Students from York and around the world, including Cambridge University,  Berkeley and University of Hawaii, registered to attend this non-credit program. Among the registered participants were journalists, researchers, and artists with a deep interest in North Korean culture.

“As a Ph.D. student in the dance department, the instructors went out of their way to speak to my specific interests, and I now have research and writing ideas to move forward with,” said Deanne Kearney, Doctoral candidate in Dance Studies at York University.

Immanuel Kim, Korea Foundation and Kim-Renaud Professor at the Department of East Asian Languages and Studies at George Washington University, led the program along with Nicholas Bonner, who has been involved in the production of various documentary films on North Korea, including Crossing the Line and the feature film Comrade Kim Goes Flying.

“Documentarian Nick Bonner and Professor Immanuel Kim brought an attentive and curious group of students and professionals through the history, literature, film, and art of North Korean society while making the journey engaging and exciting. It was an invaluable two weeks,” shared Jacob Lundquist, MA candidate in English at York University.

Kim, who is the author of Laughing North Koreans: The Culture of Comedy Films and Rewriting Revolution: Women, Sexuality, and Memory in North Korean Fiction, led the first week with an introduction to key elements of North Korean culture.  The second week was led by Bonner and focused on topics such as foreign engagement with North Korean culture, films and architecture, and North Korea’s strict socialist realism theme in various art forms.

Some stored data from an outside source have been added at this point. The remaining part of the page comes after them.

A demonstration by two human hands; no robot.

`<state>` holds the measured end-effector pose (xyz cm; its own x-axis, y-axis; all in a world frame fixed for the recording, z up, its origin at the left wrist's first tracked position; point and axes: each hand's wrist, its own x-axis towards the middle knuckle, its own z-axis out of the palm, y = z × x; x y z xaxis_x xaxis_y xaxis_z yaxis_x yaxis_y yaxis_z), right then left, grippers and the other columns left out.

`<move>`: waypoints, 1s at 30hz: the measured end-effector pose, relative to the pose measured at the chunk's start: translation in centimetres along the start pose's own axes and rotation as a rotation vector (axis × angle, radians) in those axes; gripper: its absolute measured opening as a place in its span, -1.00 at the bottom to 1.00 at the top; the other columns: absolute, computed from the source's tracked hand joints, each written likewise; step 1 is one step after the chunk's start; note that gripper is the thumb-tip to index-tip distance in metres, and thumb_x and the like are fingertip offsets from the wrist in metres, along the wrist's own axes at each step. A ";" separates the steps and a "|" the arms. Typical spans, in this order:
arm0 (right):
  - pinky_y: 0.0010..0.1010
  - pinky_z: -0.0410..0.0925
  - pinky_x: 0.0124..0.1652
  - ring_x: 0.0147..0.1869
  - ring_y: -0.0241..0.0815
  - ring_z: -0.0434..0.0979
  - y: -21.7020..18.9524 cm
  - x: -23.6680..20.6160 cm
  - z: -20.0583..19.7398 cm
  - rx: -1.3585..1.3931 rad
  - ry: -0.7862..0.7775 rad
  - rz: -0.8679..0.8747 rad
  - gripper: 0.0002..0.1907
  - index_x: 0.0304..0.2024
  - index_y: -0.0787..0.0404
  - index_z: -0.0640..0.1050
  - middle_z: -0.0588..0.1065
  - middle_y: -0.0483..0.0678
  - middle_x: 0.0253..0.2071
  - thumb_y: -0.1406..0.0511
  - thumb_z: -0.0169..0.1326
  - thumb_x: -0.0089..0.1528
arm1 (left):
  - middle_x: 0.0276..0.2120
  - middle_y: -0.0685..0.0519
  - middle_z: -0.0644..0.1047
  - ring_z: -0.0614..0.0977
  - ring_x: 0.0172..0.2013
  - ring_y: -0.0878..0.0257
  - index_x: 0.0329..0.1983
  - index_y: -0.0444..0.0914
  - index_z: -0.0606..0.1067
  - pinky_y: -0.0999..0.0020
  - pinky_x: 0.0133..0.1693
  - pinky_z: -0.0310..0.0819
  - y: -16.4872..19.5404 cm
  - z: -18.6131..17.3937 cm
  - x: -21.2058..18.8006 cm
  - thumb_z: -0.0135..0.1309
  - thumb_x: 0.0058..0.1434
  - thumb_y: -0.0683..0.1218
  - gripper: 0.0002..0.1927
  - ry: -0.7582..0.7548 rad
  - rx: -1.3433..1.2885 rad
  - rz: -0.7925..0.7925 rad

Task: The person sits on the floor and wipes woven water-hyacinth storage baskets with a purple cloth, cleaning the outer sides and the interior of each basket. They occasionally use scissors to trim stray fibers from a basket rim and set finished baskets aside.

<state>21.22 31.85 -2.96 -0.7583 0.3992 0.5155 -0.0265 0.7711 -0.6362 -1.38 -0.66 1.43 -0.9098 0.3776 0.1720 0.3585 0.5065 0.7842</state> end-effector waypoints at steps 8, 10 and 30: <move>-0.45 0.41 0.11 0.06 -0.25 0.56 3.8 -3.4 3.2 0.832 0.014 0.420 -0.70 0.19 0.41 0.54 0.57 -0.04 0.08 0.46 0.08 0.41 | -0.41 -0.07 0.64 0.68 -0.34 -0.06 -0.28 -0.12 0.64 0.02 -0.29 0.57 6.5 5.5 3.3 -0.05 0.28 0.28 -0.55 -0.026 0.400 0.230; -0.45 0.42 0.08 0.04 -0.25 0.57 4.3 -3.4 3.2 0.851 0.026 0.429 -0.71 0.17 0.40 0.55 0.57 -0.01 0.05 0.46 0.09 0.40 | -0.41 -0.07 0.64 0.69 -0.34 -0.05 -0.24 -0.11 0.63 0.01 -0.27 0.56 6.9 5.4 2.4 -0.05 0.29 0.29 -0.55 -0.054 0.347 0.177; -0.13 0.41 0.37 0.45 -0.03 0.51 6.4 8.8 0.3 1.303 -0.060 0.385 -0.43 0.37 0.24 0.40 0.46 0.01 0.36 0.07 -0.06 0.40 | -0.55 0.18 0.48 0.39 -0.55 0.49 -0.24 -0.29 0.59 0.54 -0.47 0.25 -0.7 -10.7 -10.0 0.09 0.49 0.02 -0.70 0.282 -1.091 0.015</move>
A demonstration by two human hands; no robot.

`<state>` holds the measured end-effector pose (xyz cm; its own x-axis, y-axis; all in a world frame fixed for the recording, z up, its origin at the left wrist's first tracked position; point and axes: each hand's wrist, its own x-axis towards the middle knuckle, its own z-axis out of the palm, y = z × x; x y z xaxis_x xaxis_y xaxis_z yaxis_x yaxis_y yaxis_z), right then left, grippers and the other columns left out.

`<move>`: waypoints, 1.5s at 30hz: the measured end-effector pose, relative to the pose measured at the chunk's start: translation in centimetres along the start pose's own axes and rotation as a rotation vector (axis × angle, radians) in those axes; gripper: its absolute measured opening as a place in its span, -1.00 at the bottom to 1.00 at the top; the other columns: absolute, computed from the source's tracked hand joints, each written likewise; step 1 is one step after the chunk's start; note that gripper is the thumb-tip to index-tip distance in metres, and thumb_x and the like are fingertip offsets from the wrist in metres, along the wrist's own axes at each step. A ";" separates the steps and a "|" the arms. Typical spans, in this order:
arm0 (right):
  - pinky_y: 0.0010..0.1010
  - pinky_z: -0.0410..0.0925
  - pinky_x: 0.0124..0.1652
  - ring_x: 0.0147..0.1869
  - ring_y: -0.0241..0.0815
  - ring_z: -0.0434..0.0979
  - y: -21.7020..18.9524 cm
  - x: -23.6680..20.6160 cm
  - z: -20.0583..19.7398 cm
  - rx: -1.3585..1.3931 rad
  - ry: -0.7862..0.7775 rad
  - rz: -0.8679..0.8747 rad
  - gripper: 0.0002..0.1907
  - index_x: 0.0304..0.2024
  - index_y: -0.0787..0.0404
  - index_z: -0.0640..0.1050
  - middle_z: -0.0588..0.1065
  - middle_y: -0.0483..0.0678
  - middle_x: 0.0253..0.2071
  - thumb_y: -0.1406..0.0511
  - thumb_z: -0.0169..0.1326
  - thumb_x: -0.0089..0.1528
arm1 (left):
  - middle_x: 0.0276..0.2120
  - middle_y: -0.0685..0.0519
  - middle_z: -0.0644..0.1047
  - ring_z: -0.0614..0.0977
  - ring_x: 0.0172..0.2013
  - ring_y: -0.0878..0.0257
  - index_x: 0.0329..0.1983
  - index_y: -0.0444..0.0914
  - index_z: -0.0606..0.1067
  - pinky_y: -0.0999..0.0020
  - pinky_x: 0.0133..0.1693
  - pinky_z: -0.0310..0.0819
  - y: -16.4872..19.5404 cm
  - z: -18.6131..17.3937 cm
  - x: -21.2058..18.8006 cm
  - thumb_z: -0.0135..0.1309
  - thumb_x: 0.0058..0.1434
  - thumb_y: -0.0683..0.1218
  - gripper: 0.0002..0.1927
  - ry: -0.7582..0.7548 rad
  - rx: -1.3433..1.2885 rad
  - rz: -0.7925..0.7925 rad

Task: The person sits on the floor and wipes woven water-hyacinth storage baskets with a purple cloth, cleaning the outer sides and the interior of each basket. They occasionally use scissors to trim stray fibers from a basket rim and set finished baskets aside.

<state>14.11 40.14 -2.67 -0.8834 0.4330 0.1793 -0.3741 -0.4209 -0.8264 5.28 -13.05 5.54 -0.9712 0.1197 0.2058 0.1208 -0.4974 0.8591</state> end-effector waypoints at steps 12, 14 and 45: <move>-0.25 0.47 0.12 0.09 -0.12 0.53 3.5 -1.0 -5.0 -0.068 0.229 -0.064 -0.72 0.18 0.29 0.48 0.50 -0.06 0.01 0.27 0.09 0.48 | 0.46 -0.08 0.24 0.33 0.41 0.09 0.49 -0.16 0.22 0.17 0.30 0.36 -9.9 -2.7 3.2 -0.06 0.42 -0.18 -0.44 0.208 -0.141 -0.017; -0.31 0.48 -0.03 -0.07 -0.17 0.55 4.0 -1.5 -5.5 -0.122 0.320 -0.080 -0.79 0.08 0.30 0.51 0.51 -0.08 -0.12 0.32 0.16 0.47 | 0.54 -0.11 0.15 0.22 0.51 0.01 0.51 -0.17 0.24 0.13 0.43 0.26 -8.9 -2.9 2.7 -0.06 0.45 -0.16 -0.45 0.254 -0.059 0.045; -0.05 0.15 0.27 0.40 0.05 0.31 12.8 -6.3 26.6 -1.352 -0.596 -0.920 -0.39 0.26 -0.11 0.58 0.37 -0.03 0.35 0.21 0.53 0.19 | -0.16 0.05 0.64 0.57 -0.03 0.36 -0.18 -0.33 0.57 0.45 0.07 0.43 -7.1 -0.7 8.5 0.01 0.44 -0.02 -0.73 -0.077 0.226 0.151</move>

Léna Chardonnet, an exchange student from France studying at Glendon College remarked; “This experience was one of the best of my exchange year in Canada. The spirit of the Summer School was unique: to be able to exchange freely on a subject we are all passionate about has never been given to me in my academic curricula. As a student who doesn't earn much, I greatly appreciated the fact that I could access all this without having to pay tuition.” 

The summer school was presented by the Korean Office for Research and Education (KORE) at York University with funding support from the Academy of Korean Studies and York’s Faculty of Liberal Arts and Professional Studies.